Again no answer. He stepped back from the door and looked at the rest of the house. There was no light coming from any of the other windows at the front of the house. He noticed a decorative fence circling the rear of the property and decided to check out the back yard. As he walked through the gate and into the backyard he instinctively drew his .9 mm from its holster and held it at his side. What the fuck are you doing, Olson? This is a nice neighborhood, nice people. Olson chided himself as he holstered the firearm.

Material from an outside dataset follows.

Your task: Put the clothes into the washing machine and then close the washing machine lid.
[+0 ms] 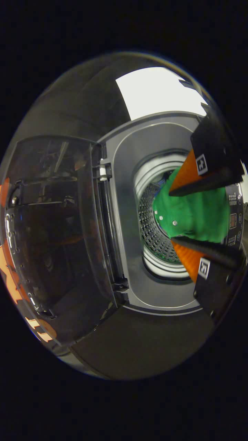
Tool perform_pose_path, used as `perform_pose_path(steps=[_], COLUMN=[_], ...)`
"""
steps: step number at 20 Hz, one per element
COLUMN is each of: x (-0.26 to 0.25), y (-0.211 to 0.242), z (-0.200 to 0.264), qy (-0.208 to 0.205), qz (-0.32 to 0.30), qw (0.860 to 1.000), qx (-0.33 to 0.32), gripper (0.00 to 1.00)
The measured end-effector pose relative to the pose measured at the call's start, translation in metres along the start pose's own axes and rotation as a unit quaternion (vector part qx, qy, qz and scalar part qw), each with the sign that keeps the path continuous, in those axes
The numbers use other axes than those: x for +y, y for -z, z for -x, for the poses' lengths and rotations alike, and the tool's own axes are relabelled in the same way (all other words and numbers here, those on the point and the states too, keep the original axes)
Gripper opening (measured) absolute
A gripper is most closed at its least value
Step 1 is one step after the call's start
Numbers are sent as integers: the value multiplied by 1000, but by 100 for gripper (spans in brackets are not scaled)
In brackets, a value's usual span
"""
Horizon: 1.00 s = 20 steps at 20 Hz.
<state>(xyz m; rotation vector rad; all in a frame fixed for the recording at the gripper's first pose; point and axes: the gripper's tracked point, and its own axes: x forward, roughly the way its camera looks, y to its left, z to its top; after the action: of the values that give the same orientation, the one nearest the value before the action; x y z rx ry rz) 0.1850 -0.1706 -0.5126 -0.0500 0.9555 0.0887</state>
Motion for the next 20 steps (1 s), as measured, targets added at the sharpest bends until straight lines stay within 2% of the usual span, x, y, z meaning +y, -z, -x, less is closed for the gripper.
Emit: perform_pose_path(steps=[2, 5, 10, 13, 16, 20], x=[-2, -4, 9, 37, 64, 83], y=[-8, -36, -124, -175, -224, -273], z=[15, 45, 117, 152, 169, 168], qy=[3, 0, -9, -36, -60, -55], qz=[3, -5, 7, 14, 9, 37], qw=[1000, 999, 991, 983, 975, 970], qx=[-13, -47, -132, -178, -214, -235], gripper=[100, 99, 99, 99, 99, 99])
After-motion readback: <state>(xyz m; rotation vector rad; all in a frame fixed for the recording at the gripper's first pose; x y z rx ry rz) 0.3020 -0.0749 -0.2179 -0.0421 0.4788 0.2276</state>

He climbed the five steps to the back porch and saw the blinds of the bay window had been drawn closed, but that there was light and at least one visible silhouette. He walked silently towards the back door, careful to watch the figure in the window. He knocked on the door, making sure his knuckles hit hard enough to be heard in the kitchen one room over. The figure moved out of sight from the window and Olson's heart beat faster in his chest. Still, he'd never had any serious calls to this part of town. Occasionally breaking up a teenager's party while his parents were out of town, but that was about it. He tried the doorknob and was only half-surprised to find it unlocked. He silently thumbed the clasp on his holster and drew his pistol as he entered the house, headed for the source of the light that had been visible from the window. He was halfway into the kitchen, bathed in a cool fluorescent light when he heard a sound behind him.

Officer C. Olson had just enough time to whirl around 180 degrees and face his oppressor; just enough time, a fraction of a second, to see the twisted, familiar smile standing a few feet away from him. And in that fraction of a second, Officer C. Olson became intimately acquainted with a recently superheated piece of lead. The bullet leapt from the gun at what Olson would have known to be about 760 miles per hour if he had had time to register that he was being shot. Instead, he had just enough time to register a muzzle shot before everything went black.

Officer Charles Blake Olson was dead.